**TRY IT:**
Look through the data below for the line with "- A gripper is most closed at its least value" and the line with "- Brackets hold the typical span", then output those two and all lines in between, exactly as written.

**THE INPUT:**
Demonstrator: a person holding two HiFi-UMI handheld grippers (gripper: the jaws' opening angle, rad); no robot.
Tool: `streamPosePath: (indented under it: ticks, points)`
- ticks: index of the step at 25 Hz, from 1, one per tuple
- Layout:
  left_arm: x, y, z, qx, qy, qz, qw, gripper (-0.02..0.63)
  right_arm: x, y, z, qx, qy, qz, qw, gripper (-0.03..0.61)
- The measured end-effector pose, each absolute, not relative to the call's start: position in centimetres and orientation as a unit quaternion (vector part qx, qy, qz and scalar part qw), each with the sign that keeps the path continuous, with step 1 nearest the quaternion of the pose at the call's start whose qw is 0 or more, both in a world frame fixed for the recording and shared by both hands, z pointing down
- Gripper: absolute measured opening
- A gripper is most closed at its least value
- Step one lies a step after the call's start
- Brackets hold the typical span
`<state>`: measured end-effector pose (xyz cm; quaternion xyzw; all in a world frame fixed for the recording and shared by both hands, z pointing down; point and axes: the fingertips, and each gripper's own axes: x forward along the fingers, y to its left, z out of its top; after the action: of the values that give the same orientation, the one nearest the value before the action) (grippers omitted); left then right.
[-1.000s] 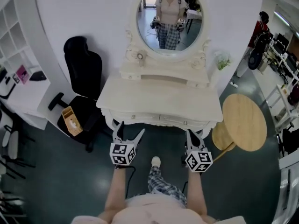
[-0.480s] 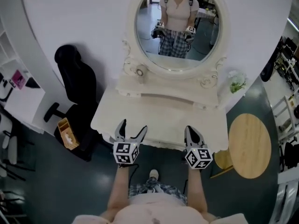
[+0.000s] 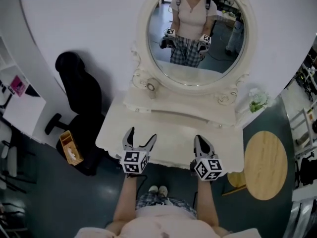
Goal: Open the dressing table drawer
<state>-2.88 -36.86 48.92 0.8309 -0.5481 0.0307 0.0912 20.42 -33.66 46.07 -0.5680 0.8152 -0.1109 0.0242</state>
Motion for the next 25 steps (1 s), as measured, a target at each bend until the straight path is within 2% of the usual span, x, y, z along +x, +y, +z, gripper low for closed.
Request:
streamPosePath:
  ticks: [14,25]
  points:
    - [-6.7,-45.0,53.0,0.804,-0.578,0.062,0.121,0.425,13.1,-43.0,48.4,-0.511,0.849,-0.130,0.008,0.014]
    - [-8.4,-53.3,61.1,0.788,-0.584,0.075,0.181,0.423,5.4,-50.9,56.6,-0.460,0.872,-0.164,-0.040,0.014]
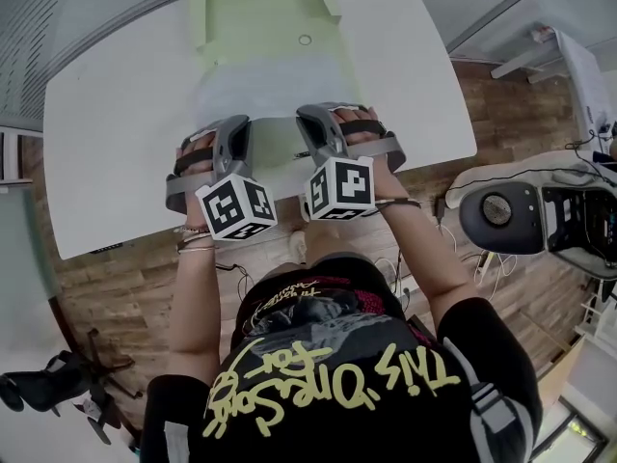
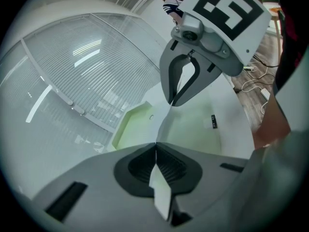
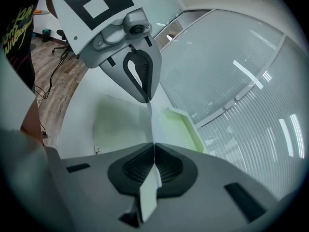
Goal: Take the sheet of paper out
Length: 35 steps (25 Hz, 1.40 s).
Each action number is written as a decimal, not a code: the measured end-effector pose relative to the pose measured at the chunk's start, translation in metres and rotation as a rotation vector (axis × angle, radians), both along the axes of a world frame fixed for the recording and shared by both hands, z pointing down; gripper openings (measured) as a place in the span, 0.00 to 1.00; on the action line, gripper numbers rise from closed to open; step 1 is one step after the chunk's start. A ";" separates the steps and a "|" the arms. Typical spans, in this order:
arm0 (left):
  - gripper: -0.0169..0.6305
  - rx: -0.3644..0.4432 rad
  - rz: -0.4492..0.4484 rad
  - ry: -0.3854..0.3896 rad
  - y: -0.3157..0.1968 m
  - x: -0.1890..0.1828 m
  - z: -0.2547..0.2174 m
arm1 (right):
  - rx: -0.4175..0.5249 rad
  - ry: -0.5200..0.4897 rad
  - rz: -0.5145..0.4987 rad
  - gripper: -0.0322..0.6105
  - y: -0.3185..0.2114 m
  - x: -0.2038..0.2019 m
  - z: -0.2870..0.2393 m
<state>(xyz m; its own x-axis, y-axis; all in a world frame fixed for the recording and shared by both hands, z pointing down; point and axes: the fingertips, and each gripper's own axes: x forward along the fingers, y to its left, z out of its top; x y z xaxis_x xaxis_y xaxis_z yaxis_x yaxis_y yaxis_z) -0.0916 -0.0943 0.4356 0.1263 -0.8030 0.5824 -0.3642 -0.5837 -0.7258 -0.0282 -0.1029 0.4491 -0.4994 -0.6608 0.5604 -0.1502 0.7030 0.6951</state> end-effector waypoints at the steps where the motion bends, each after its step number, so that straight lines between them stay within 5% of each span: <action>1: 0.04 0.003 0.001 0.000 0.001 0.000 -0.002 | 0.003 0.000 0.002 0.06 0.001 0.000 -0.002; 35: 0.04 0.145 -0.003 -0.021 0.045 -0.010 -0.057 | 0.195 -0.011 -0.002 0.06 0.041 -0.009 -0.066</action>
<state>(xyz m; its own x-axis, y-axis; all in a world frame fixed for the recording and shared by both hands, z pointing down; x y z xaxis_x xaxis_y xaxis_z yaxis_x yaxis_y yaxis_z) -0.1012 -0.0497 0.3783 0.1127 -0.8791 0.4632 -0.3497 -0.4714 -0.8096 -0.0376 -0.0620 0.3831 -0.5064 -0.7550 0.4166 -0.1567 0.5556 0.8166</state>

**ANSWER BOX:**
- A gripper is most closed at its least value
- Step one lies a step after the call's start
- Brackets hold the typical span

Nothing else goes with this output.